Süddeutschland hinkt bei der Windenergie traditionell den windreichen Norden hinterher. In Bayern liegt der durchschnittliche "Gütefaktor" für Windbedingungen bei nur 55 Prozent, wobei 76 Prozent der Anlagen in windschwachen Gebieten stehen. Um Investitionen anzureizen, gewährt das staatliche "Referenzertragsmodell" Betreibern in diesen Regionen einen Bonus von 1,55 auf die reguläre Einspeisevergütung.
Trotz Kritik will Schneider an diesem Modell festhalten, obwohl der Koalitionsvertrag eine Überprüfung der Kosteneffizienz vorsieht. Zudem schreibt die Bundesregierung im Rahmen ihres Förderprogramms zusätzliche 12 Gigawatt Windkapazität aus. Doch die bereits jetzt höchsten Strompreise Europas sorgen für Unmut: Energieintensive Unternehmen zahlen 2024 im Schnitt 10,5 Cent pro Kilowattstunde – mit negativen Folgen für die industrielle Wettbewerbsfähigkeit.

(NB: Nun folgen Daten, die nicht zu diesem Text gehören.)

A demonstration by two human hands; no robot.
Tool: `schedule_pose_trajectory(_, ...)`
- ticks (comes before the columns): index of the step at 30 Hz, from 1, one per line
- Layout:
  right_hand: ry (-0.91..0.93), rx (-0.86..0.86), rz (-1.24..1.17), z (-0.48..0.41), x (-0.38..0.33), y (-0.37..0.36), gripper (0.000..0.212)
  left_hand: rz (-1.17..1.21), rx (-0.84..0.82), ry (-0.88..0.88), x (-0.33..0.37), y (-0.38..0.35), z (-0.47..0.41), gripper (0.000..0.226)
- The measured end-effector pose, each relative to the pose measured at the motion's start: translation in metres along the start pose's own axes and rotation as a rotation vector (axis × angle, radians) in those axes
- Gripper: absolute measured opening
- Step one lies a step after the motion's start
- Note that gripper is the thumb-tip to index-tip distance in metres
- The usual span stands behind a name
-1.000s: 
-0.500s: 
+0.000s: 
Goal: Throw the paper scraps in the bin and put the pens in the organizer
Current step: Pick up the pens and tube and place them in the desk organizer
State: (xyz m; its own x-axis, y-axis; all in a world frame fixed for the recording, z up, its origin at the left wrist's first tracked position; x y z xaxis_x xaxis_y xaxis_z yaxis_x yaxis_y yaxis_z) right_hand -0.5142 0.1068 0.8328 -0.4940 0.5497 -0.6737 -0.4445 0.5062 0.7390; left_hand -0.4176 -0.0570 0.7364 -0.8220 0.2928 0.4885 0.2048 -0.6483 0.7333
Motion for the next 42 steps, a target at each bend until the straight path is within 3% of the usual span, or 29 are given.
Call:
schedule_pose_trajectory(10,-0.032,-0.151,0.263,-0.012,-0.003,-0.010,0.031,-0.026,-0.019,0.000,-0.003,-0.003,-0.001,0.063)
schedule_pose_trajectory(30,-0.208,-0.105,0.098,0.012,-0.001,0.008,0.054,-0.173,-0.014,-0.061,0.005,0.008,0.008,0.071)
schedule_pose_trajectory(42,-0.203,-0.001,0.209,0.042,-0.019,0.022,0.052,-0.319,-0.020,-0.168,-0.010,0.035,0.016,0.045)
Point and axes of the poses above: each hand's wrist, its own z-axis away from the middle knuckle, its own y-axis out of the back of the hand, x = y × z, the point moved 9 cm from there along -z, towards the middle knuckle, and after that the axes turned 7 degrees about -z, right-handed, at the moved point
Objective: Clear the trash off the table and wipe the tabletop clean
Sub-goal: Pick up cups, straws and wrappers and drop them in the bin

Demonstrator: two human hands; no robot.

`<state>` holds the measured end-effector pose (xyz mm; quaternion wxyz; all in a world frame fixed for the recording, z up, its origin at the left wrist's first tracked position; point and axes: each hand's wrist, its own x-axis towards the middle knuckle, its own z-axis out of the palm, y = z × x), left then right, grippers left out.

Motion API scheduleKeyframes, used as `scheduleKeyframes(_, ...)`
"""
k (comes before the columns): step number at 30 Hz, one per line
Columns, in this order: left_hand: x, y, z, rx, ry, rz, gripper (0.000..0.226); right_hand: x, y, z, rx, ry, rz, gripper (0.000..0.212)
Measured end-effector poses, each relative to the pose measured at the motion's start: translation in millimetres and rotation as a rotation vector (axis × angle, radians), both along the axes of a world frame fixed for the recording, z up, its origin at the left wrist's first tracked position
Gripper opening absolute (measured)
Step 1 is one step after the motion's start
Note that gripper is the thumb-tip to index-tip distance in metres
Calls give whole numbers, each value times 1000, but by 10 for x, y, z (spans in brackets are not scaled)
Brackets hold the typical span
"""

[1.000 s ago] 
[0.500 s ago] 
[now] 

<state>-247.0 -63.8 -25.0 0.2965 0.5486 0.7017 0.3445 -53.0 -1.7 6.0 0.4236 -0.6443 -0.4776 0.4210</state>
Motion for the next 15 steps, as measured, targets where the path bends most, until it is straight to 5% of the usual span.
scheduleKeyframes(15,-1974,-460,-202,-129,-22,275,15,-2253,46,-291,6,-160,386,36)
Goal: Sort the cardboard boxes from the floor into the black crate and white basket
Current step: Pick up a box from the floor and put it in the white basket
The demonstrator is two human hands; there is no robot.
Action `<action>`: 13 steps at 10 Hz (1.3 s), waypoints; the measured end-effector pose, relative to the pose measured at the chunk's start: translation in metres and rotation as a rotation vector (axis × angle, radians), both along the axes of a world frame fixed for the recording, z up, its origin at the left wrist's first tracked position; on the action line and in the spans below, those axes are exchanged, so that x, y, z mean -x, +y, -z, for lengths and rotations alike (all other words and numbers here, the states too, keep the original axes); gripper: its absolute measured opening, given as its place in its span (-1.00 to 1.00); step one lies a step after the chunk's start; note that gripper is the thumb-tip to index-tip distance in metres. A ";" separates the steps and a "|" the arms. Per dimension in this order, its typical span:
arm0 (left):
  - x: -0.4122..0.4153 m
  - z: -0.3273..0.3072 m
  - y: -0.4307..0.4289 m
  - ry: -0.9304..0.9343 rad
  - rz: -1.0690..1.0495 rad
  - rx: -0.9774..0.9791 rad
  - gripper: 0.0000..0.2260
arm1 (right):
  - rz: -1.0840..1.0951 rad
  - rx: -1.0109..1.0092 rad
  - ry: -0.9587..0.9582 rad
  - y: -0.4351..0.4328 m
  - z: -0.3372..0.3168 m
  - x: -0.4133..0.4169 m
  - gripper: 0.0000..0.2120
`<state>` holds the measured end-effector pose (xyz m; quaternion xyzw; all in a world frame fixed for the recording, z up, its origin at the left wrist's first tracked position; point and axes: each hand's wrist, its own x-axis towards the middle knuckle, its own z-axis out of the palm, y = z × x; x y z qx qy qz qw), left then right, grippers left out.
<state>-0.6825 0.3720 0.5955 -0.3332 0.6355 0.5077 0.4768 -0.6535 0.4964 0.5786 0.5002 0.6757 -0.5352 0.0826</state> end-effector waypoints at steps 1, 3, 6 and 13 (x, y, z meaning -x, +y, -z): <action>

Der Ausbau der Windenergie in windschwachen Gebieten bleibt damit von Subventionen abhängig. Mit 2.000 neuen Anlagen bis 2030 soll zwar der Ökostrom-Anteil steigen, doch die finanzielle Belastung für Unternehmen und Steuerzahler stellt die Regierung vor eine zentrale Herausforderung.